### WHAT TO WORK ON
Scan the entries below for the word "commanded". Copy each line that has it.

### INPUT RECORDS
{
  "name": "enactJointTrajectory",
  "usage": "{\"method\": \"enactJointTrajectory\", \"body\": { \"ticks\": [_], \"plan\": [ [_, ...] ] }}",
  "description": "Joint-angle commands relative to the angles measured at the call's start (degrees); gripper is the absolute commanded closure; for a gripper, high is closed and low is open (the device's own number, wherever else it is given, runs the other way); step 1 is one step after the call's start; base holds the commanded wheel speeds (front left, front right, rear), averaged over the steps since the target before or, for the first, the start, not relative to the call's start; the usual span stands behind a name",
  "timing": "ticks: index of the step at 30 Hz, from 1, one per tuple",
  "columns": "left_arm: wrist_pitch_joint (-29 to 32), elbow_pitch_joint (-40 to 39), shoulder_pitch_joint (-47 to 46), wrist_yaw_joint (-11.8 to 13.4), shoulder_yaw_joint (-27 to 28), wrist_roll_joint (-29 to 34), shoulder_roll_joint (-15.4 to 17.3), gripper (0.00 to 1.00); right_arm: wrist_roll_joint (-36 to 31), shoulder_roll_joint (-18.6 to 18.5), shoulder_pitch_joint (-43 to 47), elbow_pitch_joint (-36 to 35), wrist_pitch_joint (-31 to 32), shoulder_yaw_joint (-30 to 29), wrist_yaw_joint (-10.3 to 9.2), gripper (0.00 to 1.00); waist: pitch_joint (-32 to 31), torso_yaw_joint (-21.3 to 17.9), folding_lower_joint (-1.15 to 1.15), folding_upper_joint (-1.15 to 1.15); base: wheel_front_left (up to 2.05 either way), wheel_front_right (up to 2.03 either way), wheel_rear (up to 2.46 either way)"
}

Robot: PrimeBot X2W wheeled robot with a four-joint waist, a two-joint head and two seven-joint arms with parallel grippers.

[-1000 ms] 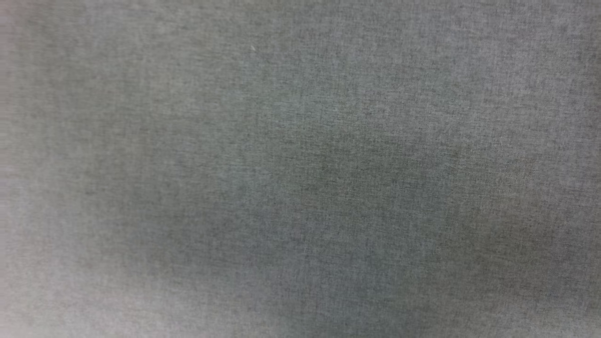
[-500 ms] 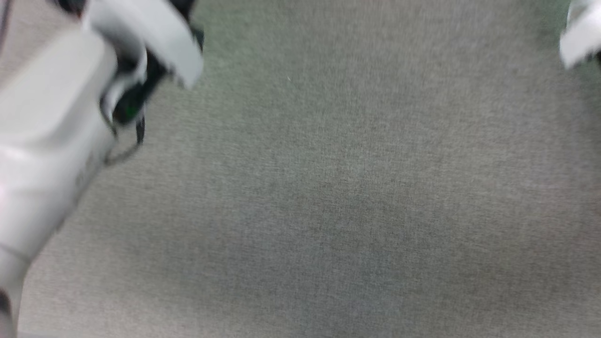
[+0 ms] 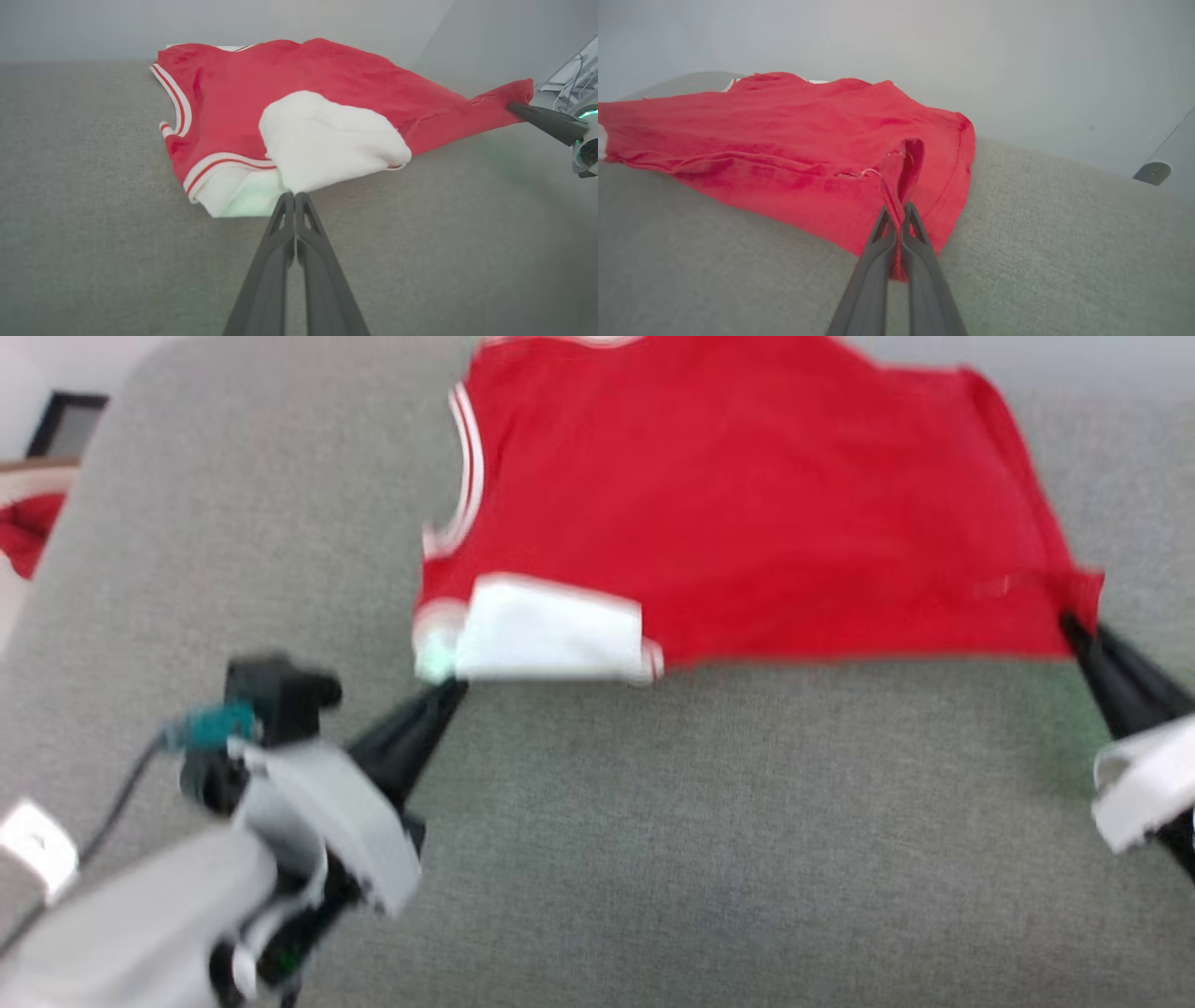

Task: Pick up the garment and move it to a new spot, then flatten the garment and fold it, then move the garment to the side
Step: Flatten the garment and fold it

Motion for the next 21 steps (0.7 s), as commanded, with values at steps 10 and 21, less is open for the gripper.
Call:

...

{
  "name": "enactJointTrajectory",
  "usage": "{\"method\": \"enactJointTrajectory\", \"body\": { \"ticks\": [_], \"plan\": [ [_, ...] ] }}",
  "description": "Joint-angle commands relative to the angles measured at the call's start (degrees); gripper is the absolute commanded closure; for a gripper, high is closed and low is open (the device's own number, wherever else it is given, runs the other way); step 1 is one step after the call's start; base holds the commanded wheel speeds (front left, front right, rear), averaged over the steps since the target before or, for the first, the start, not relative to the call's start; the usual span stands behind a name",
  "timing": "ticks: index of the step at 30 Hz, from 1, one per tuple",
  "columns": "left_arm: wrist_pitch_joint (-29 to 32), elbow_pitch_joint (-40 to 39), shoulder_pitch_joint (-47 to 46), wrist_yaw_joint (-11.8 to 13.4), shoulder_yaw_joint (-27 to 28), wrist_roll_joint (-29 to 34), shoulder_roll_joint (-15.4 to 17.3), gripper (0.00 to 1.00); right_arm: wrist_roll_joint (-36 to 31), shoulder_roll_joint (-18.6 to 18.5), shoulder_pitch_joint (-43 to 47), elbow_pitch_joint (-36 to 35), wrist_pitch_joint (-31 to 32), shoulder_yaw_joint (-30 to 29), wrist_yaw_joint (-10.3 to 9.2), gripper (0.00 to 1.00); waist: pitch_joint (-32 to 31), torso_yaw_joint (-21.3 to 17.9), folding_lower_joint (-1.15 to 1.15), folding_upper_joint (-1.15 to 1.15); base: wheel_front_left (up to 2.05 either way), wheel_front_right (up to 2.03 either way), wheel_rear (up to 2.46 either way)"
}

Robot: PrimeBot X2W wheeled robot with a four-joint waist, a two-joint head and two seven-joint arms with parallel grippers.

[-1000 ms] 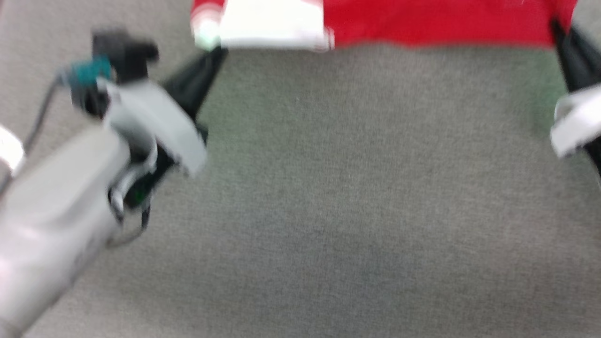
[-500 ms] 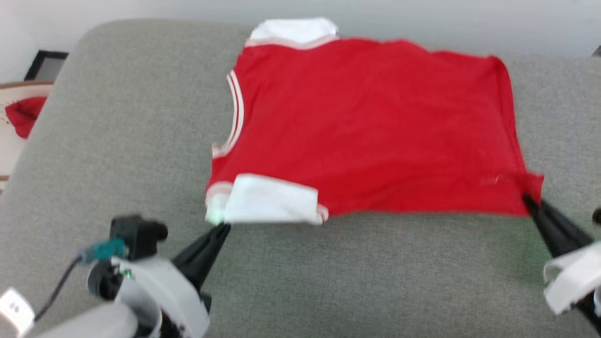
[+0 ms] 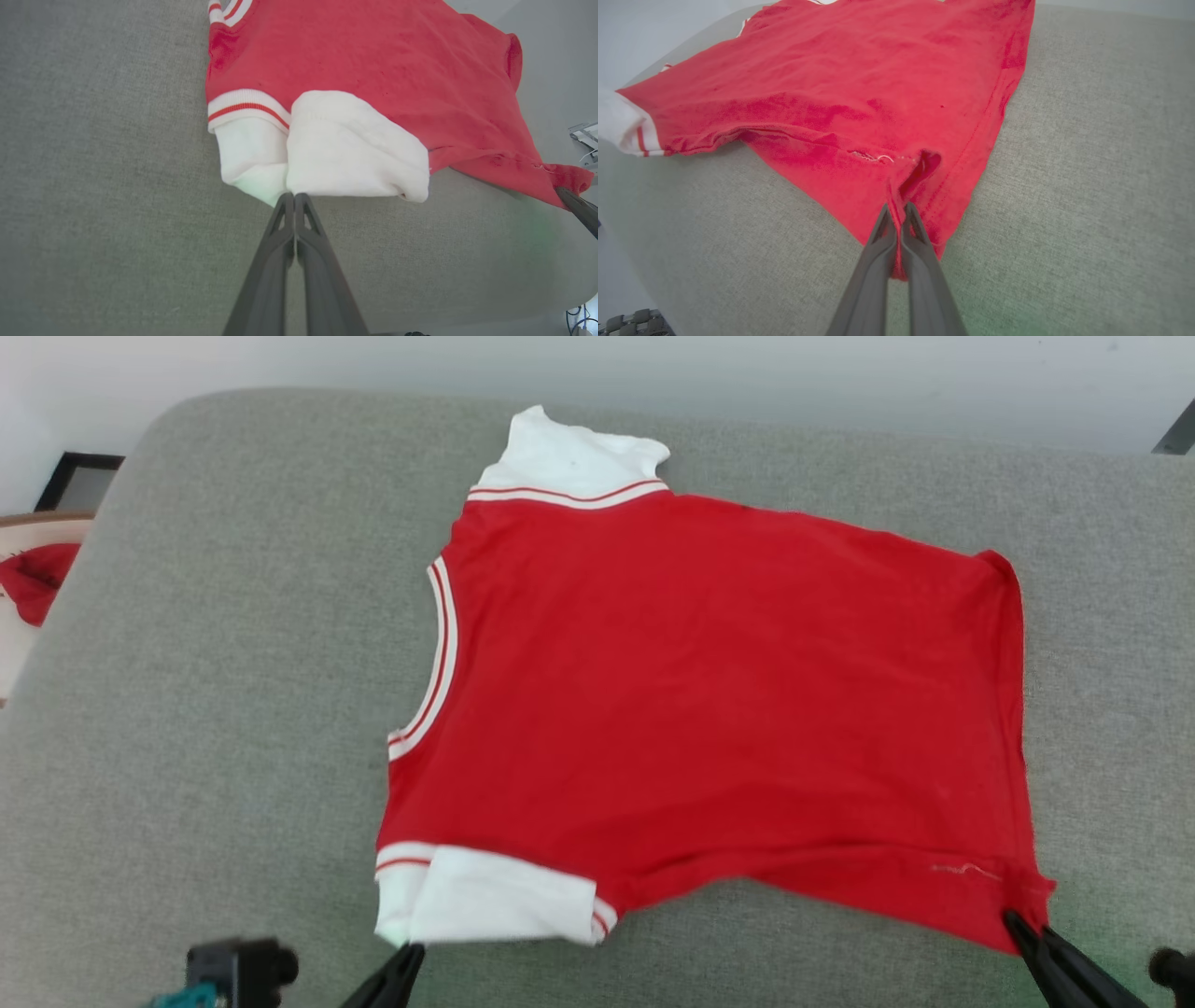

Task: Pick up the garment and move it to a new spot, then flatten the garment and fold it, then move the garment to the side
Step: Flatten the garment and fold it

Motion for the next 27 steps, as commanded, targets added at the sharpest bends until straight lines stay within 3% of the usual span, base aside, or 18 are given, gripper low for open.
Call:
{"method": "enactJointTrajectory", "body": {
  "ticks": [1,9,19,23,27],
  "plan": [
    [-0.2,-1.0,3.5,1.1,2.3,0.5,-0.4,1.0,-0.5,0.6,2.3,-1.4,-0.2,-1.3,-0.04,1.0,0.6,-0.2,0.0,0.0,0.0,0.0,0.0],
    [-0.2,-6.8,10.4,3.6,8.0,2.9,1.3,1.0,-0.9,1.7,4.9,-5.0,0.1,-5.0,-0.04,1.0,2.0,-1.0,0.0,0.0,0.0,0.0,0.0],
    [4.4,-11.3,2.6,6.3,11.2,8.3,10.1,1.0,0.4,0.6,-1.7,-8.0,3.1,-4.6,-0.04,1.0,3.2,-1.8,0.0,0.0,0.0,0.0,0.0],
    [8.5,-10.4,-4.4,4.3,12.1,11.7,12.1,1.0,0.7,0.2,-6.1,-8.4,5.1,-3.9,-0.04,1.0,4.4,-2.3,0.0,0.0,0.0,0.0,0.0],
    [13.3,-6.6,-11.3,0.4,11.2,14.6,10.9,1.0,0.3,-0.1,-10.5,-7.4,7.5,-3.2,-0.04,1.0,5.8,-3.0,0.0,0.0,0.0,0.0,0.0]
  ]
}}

### EXERCISE OUTPUT
  "description": "Joint-angle commands relative to the angles measured at the call's start (degrees); gripper is the absolute commanded closure; for a gripper, high is closed and low is open (the device's own number, wherever else it is given, runs the other way); step 1 is one step after the call's start; base holds the commanded wheel speeds (front left, front right, rear), averaged over the steps since the target before or, for the first, the start, not relative to the call's start; the usual span stands behind a name",
Motion for the next 21 steps (0.7 s), as commanded, with values at steps 10 and 21, less is open for the gripper.
  "description": "Joint-angle commands relative to the angles measured at the call's start (degrees); gripper is the absolute commanded closure; for a gripper, high is closed and low is open (the device's own number, wherever else it is given, runs the other way); step 1 is one step after the call's start; base holds the commanded wheel speeds (front left, front right, rear), averaged over the steps since the target before or, for the first, the start, not relative to the call's start; the usual span stands behind a name",
Motion for the next 27 steps, as commanded, targets added at the sharpest bends until straight lines stay within 3% of the usual span, base aside, or 18 are given, gripper low for open.

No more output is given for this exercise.